La formazione di una nuova leadership palestinese
Arafat è morto senza indicare un successore. A detta di qualche osservatore ciò è avvenuto perché egli non era psicologicamente capace di farlo, è lui e nessun altro ad aver forgiato e incarnato il movimento nazionale palestinese. Il candidato che attualmente sembra avere più possibilità è Abu Mazen, l’ex primo ministro che si dovette dimettere proprio per contrasti con Arafat sulla determinazione della sua autonomia decisionale. Si tratta dell’uomo forse più gradito a Israele; preferenza che, peraltro, non può essere dichiarata senza che ciò si trasformi in un gravissimo handicap all’elezione dello stesso Abu Mazen. Il radicamento di Hamas tra le file palestinesi è fortissimo. Dato non sorprendente per un gruppo che, lungi dall’essere solo terroristico, è anche un’organizzazione socio-assistenziale all’interno di una società disastrata (condizione in parte imputabile alla sua stessa politica terroristica). Tuttavia Hamas, sulla scorta dei Fratelli musulmani egiziani a cui si ispira, cerca più di penetrare nella società che di conquistare direttamente il potere. Va aggiunto che i suoi leader storici sono stati praticamente tutti eliminati dagli israeliani. Nelle elezioni di gennaio essa avrà comunque un ruolo significativo. Resta infatti vero che nei Territori si fronteggiano in pratica orami solo due schieramenti: al-Fatah e Hamas.
A Gilles Paris, corrispondente da Israele del quotidiano Le Monde, è stata posta la domanda se la morte di Arafat rappresenti un’opportunità o piuttosto una controindicazione al processo di pace.

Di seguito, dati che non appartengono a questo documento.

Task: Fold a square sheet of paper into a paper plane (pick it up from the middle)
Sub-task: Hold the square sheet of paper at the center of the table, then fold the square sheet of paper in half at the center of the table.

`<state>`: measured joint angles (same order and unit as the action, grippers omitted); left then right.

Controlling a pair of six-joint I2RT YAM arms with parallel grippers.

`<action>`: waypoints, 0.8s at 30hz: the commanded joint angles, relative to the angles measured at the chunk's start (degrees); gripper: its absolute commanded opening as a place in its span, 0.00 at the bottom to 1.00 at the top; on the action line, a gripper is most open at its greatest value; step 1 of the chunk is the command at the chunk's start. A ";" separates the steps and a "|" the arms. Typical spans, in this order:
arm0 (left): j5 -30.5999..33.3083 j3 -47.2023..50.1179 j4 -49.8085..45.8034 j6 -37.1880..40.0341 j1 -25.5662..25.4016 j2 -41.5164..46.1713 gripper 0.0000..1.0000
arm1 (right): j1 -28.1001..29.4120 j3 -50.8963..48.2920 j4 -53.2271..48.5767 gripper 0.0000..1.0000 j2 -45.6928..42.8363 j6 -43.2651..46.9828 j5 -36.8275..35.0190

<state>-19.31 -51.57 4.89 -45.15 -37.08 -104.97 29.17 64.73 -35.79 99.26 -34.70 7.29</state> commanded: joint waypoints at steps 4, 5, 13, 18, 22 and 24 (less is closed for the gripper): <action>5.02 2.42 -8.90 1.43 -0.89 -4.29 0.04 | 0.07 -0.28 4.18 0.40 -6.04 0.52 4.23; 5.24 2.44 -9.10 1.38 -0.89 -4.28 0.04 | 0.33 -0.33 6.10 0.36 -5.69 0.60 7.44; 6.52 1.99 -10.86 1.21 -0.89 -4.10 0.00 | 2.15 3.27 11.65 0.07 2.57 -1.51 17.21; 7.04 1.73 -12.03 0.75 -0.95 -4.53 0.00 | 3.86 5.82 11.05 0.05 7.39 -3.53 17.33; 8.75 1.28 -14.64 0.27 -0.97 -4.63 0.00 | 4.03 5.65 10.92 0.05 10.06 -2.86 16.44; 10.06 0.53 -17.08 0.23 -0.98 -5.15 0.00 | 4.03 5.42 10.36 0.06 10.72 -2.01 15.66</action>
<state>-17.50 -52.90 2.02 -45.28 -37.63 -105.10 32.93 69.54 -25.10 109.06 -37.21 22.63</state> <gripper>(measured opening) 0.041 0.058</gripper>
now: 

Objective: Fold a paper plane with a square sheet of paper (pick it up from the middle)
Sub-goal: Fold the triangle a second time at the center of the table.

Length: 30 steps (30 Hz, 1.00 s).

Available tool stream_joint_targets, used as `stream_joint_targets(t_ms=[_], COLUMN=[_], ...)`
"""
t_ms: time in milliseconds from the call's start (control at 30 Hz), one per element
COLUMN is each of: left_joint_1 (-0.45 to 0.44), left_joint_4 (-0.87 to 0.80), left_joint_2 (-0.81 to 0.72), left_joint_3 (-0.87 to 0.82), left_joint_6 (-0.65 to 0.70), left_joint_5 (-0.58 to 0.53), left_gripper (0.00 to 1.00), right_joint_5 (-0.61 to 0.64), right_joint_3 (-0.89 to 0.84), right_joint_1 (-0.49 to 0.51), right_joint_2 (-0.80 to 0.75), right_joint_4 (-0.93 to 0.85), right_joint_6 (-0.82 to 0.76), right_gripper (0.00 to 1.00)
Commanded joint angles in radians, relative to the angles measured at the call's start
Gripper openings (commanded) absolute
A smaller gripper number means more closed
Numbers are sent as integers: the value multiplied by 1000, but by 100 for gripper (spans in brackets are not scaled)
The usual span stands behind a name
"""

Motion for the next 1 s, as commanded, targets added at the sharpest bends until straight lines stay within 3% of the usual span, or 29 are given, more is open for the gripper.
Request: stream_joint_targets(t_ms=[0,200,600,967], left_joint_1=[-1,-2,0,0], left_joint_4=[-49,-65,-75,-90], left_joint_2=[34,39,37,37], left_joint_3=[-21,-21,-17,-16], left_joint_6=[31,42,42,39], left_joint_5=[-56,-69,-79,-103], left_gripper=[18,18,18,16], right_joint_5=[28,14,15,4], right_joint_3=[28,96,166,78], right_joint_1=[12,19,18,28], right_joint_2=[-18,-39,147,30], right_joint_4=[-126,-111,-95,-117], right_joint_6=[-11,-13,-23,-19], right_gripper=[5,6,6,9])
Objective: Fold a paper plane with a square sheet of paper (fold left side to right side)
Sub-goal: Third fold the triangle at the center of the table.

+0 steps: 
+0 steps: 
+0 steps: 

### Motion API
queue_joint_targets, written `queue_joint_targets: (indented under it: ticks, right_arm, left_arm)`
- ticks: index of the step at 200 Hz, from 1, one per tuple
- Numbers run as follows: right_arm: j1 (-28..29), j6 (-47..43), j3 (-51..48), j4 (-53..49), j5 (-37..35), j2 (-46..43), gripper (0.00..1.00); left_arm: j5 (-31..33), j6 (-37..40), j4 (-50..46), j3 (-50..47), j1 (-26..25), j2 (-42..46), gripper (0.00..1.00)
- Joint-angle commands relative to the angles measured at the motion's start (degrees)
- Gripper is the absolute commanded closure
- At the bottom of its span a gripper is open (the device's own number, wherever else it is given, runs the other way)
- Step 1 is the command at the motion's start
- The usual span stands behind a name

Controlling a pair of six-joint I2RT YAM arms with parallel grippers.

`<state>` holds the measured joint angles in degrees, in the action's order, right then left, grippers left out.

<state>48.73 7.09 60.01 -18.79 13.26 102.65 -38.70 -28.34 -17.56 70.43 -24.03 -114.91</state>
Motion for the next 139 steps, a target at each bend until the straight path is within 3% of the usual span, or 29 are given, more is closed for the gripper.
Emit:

La risposta è stata articolata: da un lato con Arafat gli israeliani avrebbero potuto contare su una firma vincolante, poiché nessun palestinese avrebbe mai contestato un accordo da lui sottoscritto; dall’altro lato però per gli israeliani egli era diventato un ostacolo alla conclusione di un trattato. Così egli suggeriva ai palestinesi di prendere in parola i moniti israeliani stando ai quali Arafat costituiva un impedimento alla ripresa dei negoziati. Che cosa impedisce dunque ora di riprendere le trattative? Vi è da dubitare sull’efficacia pratica di questo consiglio. Per quanto è dato vedere, al giorno d’oggi la volontà di separazione sembra aver la meglio su quella negoziale. Per firmare un accordo, non basta condividerlo e neppure semplicemente volerlo. Occorre anche avere la forza per esserne garanti. Chi può garantire e vincolare oggi i palestinesi? Tutto è in gioco senza e dopo il rais.
1 A.B. Yehoshua, Antisemitismo e sionismo. Una discussione, Einaudi, Torino 2004, 58.